There are two concepts involve in this topic. The first concept is "divided difference". The second concept is how Newtons polynomial formula is a consequence of the properties of a "divided difference". (The formula for newtons polynomial is not the formula that defines a "divided difference". )

Let's devote this post just to the topic of "divided differences".

You can think of "divided differences" as finite approximations to derivatives.

The "first divided difference of $f$ evaluated at $x_0,x_1$ is denoted by $f[x_0,x_1]$ It is defined as $f[x_0,x_1] = \frac{ f(x_1) - f(x_0)} {x_1 - x_0}$.

To make the analogy with a derivative clear, think of "$x_1$" as "$x_0 + h$" and "$x_1 - x_0$" as "$h$". Then $f[x_0,x_1] = \frac{ f(x_0+h) - f(x_0)}{h}$. If we took $lim_{h\rightarrow 0}$ of that algebraic expression, we would have $f'(x_0)$.

The second divided difference $f[x_0, x_1, x_2]$ can be regarded as an approximation for the second derivative $f''(x_0)$ computed as the approximate rate of change between two approximations for the first derivative.
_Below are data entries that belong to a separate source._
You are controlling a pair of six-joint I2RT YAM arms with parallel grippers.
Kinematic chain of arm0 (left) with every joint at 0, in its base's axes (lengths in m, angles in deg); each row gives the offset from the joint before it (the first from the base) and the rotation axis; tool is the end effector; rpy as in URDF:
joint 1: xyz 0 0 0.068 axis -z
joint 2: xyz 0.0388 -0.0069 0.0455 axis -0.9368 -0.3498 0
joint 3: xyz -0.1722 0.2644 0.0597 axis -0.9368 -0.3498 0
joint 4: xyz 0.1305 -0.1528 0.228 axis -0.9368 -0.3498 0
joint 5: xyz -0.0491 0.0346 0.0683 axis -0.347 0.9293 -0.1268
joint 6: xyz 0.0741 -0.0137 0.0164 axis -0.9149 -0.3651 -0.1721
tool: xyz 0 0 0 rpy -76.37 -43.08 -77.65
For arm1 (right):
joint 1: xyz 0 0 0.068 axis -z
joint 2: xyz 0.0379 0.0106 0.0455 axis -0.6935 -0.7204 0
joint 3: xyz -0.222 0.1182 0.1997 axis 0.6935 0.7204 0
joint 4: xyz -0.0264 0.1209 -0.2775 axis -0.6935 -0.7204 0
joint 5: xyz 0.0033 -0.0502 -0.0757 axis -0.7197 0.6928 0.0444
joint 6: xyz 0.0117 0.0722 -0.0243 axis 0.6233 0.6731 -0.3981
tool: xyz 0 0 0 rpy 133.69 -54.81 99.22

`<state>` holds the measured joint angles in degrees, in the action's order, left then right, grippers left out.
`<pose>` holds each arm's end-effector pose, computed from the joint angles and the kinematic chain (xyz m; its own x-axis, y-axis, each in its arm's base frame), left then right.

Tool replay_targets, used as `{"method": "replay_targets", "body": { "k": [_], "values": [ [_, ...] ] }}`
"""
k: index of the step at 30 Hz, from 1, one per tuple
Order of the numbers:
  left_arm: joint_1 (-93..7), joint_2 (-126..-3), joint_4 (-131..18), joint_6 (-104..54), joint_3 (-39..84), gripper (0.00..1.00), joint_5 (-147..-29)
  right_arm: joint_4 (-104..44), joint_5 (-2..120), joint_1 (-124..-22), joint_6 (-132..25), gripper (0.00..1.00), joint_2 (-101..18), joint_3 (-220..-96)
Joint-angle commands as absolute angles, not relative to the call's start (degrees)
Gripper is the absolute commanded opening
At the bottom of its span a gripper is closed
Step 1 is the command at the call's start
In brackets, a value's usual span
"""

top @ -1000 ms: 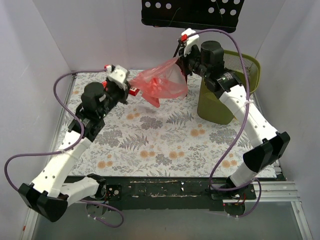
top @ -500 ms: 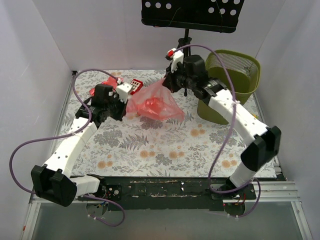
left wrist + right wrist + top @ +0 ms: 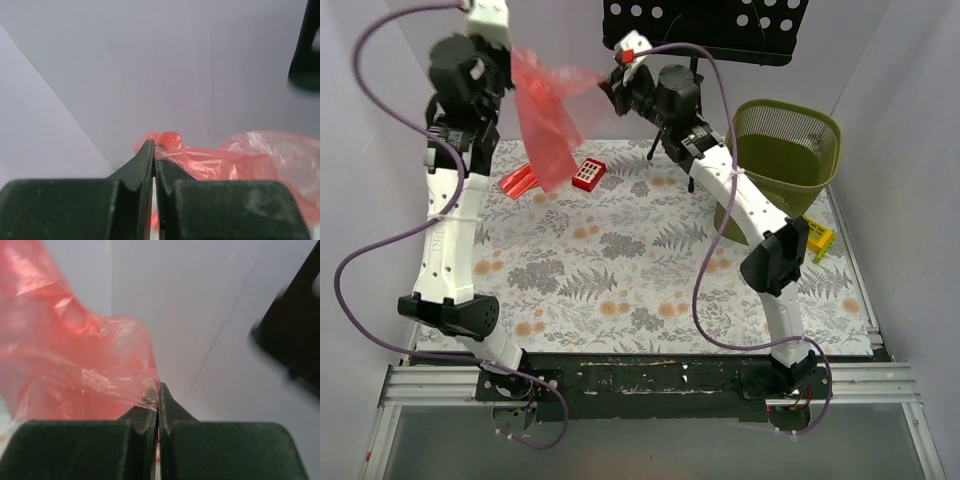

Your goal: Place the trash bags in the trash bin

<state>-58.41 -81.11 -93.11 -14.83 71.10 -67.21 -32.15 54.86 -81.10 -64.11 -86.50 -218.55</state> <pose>0.3897 -0.0617 0.6046 -0.0823 -0.3508 -0.9328 -0.0631 0.9359 -0.3464 0.4831 0.3832 0.4943 0.1529 0.0323 -0.9877 -0.7429 0.6628 -0.0933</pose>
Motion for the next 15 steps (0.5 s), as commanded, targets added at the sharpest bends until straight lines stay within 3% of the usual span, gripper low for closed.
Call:
{"method": "replay_targets", "body": {
  "k": [1, 3, 5, 6, 7, 9, 12, 15],
  "values": [
    [-58.01, -74.92, -73.15, -19.28, 84.14, 0.00, -66.09, 2.12, 57.89, -88.10, -82.31, 0.01, -70.51, -216.19],
    [-58.01, -66.16, -69.26, -17.61, 71.11, 0.00, -78.88, 8.44, 59.74, -90.57, -88.65, 0.01, -64.65, -205.97],
    [-58.01, -53.26, -69.23, -21.62, 42.36, 0.00, -100.72, 13.03, 56.08, -91.63, -96.12, 0.01, -53.68, -179.85],
    [-58.01, -46.93, -80.12, -29.48, 30.63, 0.00, -112.67, 13.30, 53.45, -91.72, -98.41, 0.01, -48.75, -164.40],
    [-57.40, -42.43, -94.15, -39.56, 19.20, 0.00, -121.67, 0.60, 49.16, -91.81, -102.09, 0.01, -46.09, -153.80],
    [-52.51, -39.06, -113.29, -52.72, 5.00, 0.00, -121.95, -38.10, 38.87, -91.20, -112.64, 0.01, -45.80, -150.19],
    [-47.12, -38.95, -119.51, -48.74, 1.58, 0.00, -119.11, -63.26, 28.05, -89.26, -109.68, 0.01, -43.35, -148.86],
    [-47.11, -40.71, -115.40, -37.85, 9.31, 0.00, -123.68, -66.15, 27.75, -89.17, -103.29, 0.01, -35.99, -148.33]
  ]
}}
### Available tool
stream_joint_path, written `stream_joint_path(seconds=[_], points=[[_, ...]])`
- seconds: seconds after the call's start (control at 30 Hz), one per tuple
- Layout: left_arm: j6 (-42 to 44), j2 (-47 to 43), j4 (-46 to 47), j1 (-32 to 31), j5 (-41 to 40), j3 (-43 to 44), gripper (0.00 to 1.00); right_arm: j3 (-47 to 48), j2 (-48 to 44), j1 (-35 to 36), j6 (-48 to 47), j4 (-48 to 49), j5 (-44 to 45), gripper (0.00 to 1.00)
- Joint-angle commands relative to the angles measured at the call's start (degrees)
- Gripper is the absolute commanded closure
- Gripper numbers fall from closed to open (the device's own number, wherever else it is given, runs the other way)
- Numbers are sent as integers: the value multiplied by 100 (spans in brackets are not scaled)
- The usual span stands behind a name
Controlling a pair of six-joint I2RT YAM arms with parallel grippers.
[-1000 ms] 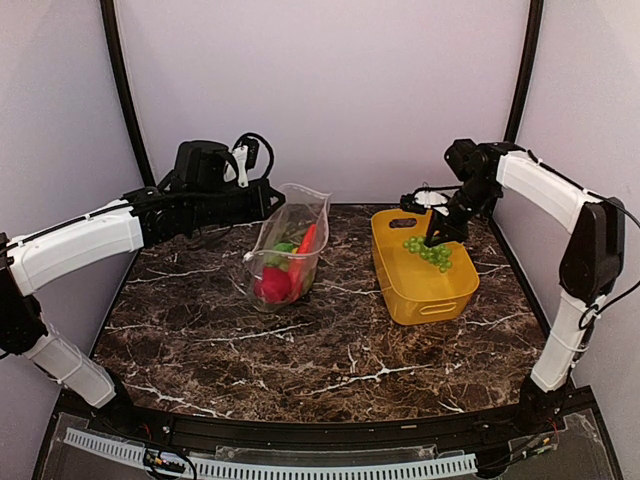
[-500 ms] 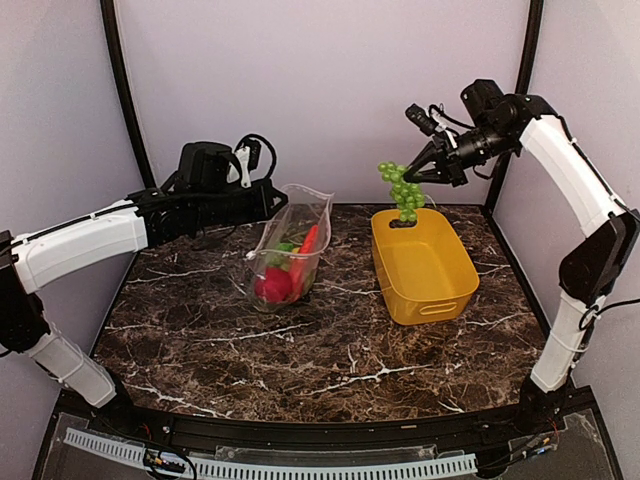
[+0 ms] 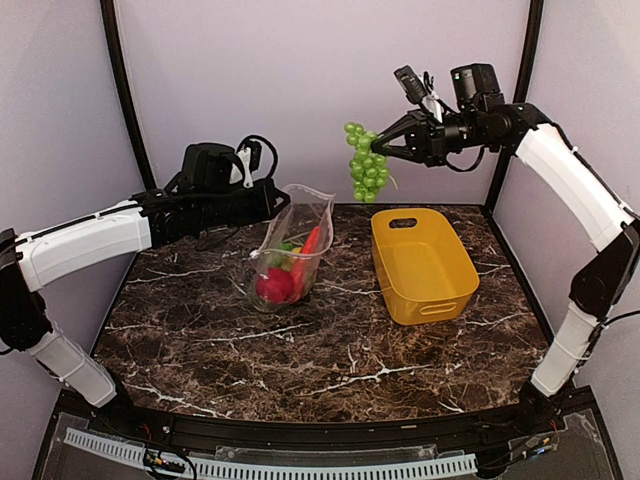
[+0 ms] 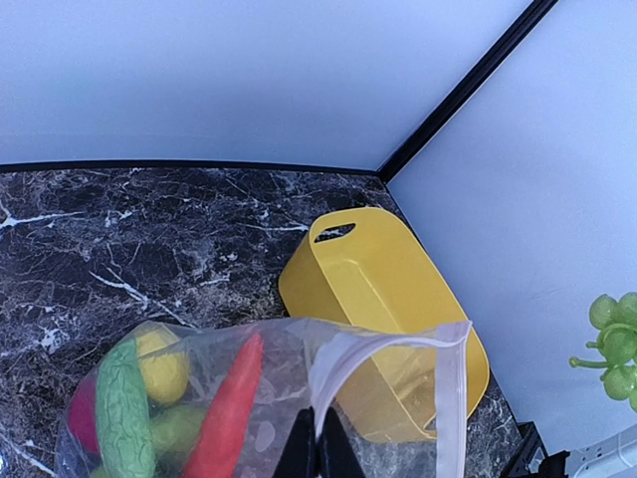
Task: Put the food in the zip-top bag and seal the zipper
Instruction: Place the fake fruit in the zipper food storage bag.
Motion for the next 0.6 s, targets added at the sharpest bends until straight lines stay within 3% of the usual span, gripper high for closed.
stream_joint_path(seconds=[0.0,0.37,0.57], points=[[-75,-88,96,43,1,-114,99,-131,72,293,836,1358,-330,100],[-166,-127,170,46,71,-75,99,-602,810,640,1660,3097,-333,100],[-207,-177,219,71,243,-82,99,-771,1239,687,1715,3359,-274,100]])
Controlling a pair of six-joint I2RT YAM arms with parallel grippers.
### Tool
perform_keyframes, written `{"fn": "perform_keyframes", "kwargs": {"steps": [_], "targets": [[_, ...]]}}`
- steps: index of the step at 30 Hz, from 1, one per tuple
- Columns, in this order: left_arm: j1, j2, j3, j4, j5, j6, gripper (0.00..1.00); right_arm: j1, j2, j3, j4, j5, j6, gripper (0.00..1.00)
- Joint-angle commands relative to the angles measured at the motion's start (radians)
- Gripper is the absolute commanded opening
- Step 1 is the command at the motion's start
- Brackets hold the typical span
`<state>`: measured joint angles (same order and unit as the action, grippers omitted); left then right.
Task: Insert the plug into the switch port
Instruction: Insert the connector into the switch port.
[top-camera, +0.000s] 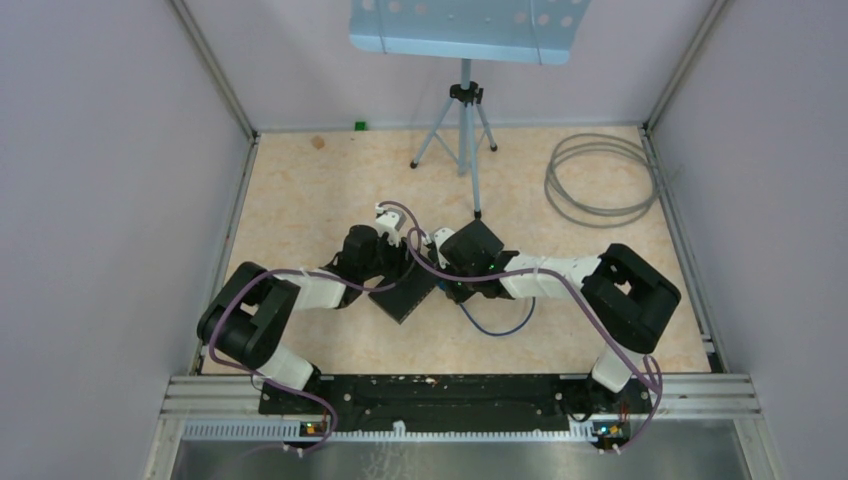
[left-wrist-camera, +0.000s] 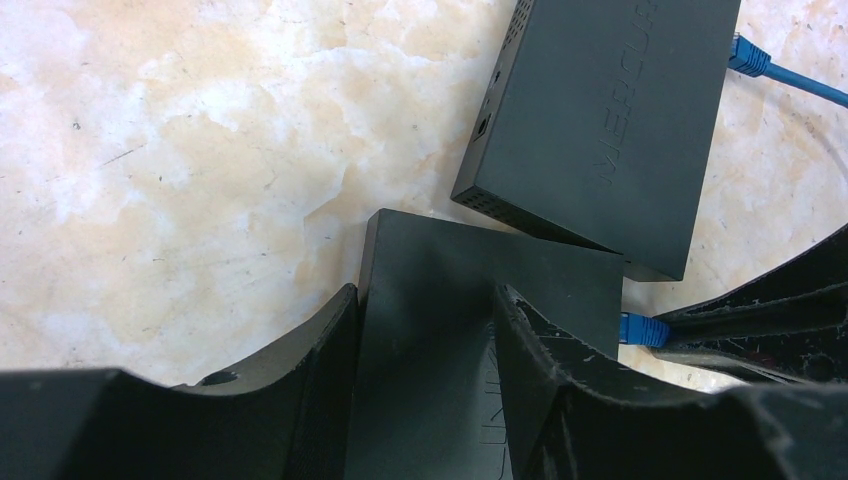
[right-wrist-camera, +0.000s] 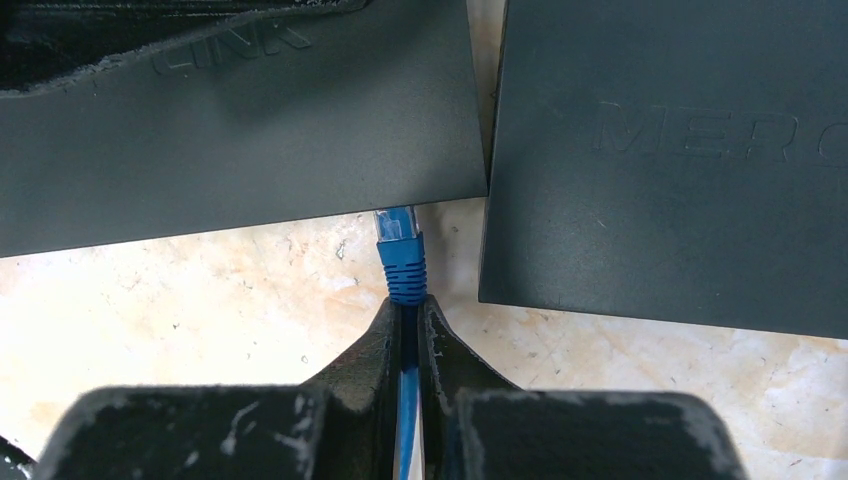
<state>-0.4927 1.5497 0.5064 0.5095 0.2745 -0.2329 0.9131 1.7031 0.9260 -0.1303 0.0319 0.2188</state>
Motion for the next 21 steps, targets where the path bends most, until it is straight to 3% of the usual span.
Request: {"fn": "perform_keyframes", "kwargs": {"steps": [1, 7, 15, 21], "targets": [[-0.14, 0.031, -0.038, -0.13, 0.381, -0.072, 0.53, -0.003, -0.006, 0.106, 0.557, 0.018, 0.016, 0.0], [-0.139, 0.018, -0.047, -0.139, 0.351, -0.077, 0.53, -0.003, -0.002, 0.059, 0.56, 0.03, 0.031, 0.0], [-0.14, 0.037, -0.043, -0.132, 0.325, -0.091, 0.52, -0.003, -0.136, 0.15, 0.51, 0.021, -0.01, 0.0], [-0.14, 0.036, -0.037, -0.137, 0.325, -0.089, 0.52, -0.003, -0.123, 0.166, 0.513, 0.018, -0.012, 0.0]]}}
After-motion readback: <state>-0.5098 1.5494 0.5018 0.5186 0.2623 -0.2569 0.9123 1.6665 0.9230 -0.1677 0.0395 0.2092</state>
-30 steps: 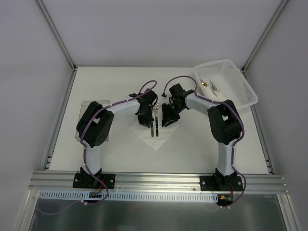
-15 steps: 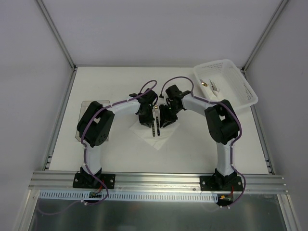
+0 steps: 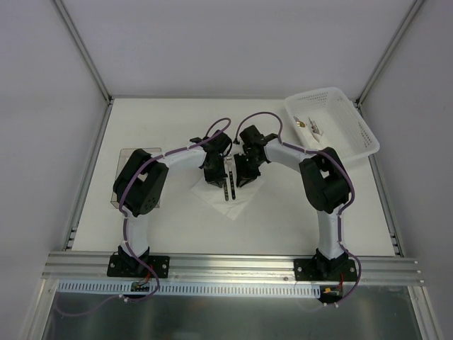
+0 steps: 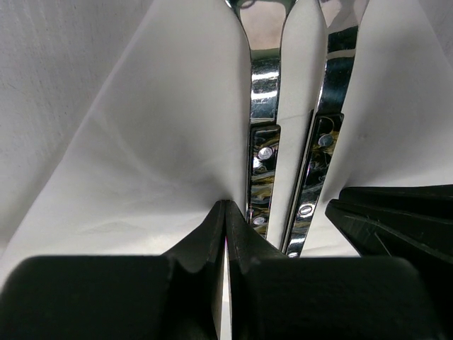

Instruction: Place the utensils on the paper napkin and roll it up

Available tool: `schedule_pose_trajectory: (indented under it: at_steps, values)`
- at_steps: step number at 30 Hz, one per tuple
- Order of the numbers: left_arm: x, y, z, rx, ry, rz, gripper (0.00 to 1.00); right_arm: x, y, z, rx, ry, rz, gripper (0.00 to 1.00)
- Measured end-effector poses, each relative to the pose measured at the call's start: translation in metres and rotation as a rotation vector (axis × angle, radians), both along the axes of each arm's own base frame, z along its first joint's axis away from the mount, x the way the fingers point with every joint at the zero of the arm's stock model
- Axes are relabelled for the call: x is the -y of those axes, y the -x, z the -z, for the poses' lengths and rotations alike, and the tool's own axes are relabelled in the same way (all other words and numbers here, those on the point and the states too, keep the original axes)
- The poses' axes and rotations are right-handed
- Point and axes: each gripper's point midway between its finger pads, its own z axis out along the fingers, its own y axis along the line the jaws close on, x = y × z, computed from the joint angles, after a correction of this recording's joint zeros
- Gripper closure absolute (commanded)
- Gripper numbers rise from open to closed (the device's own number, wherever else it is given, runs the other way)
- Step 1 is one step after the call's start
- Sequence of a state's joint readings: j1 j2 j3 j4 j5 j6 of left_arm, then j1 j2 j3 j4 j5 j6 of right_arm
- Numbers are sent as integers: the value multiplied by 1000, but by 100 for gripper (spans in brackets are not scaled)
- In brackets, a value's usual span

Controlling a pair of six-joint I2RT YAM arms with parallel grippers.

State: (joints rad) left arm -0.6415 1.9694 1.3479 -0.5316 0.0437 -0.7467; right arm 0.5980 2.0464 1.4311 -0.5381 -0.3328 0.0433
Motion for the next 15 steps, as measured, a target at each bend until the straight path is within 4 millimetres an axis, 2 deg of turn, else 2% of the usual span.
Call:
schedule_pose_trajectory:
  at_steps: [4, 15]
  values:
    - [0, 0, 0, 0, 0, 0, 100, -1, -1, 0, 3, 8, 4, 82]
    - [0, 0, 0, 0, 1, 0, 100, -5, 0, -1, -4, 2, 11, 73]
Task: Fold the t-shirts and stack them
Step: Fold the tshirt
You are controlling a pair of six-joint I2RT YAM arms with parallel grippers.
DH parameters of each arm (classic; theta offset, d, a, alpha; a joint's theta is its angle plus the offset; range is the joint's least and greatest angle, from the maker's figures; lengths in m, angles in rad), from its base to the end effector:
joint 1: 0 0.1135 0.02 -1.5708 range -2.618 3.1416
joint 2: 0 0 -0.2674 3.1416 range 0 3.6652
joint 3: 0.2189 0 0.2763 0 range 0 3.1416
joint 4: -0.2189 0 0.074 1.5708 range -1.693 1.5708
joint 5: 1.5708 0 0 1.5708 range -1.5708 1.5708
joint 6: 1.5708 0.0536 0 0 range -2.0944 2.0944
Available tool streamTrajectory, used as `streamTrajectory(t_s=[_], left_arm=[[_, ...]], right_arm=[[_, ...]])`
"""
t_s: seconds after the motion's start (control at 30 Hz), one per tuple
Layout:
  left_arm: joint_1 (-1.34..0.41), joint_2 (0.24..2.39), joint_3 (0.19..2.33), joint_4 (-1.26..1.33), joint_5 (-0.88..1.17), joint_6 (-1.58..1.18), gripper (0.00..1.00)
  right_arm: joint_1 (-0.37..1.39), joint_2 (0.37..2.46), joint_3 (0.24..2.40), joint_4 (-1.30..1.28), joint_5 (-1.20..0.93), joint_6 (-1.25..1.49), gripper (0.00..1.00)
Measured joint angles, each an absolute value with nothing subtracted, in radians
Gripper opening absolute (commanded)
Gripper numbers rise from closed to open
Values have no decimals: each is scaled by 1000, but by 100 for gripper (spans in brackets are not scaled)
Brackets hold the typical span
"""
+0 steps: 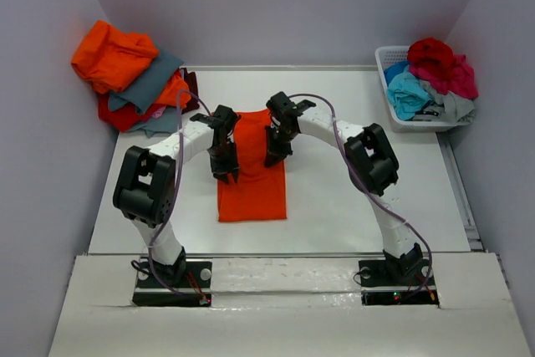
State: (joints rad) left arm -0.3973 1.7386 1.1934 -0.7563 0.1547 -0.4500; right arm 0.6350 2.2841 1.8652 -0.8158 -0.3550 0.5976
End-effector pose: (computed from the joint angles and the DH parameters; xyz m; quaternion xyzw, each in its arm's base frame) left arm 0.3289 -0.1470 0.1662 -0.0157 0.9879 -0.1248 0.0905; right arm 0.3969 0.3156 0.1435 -0.0477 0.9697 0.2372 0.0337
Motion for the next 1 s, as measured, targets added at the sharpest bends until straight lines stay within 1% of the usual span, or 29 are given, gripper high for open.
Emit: streamTrajectory(t_s=[0.17, 0.5, 0.77, 1.0], left_arm=[[-397, 1778, 1214, -746, 153, -450, 39], [-397, 1890, 1373, -740, 115, -450, 39], [-397, 1966, 1388, -740, 104, -450, 39], [-397, 1972, 1390, -741, 98, -451, 40]], right_arm=[[635, 2284, 1865, -816, -355, 597, 16], [635, 2280, 1844, -813, -344, 597, 16], [635, 2236, 1790, -812, -327, 597, 16], [635, 2191, 1747, -807, -296, 598, 16]])
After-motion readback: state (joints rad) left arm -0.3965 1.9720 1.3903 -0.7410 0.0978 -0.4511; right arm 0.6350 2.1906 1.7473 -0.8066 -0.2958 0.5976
$f[x_0, x_1, x_2] = \big{(} \frac{ f(x_2)- f(x_1) } {x2- x_1} - \frac{f(x_1) - f(x_0)}{x_1 - x_0} \big{)} / (x_2 - x_0)$

It's more concise to denote that expression as $f[x_0, x_1,x_2] = \frac{ f[x_2,x_1] - f[x_1,x_0] } {x_2 - x_0}$

The third divided difference can regarded as an approximation for a third derivative. If we wrote out the algebra it would be the average rate of change between two approximations for second derivatives and the approximations for each of the second derivatives would involve two approximations for first derivatives. So it's more humane to define the third divided difference using the notation $f[x_0,x_1,x_2,x_3] = \frac{ f[x_1,x_2,x_3] - f[x_0,x_1,x_2]}{x3 - x_0}$.

As you recall, the first derivative of a first degree polynomial is a constant, the second derivative of a second degree polynomial is a constant, and, in general, the n-th derivative of a n-degree polynomial is a constant.

It's an amazing fact that an analogous statement holds true for divided differences of polynomial functions, even though the divided differences do not involve taking any limits. The n-th divided difference of an n-th degree polynomial $f(x)$ is a constant. This is true even if we choose the points $x_0,x_1,x_2,...,x_n$ to be widely separated.

Another way of asserting the same claim is to say that the n-th divided difference of an n-th degree polynomial is an "invariant" of the polynomial. If we have two sets of points $\{a_1,a_2,...a_n\}$ and $\{b_1,b_2,...b_n\}$ then $f[a_0,a_1,a_2,...,a_n] = f[b_0,b_1,b_2,...,b_n]$ for an nth-degree polynomial $f(x)$ because both sides of the equation are equal to the same constant.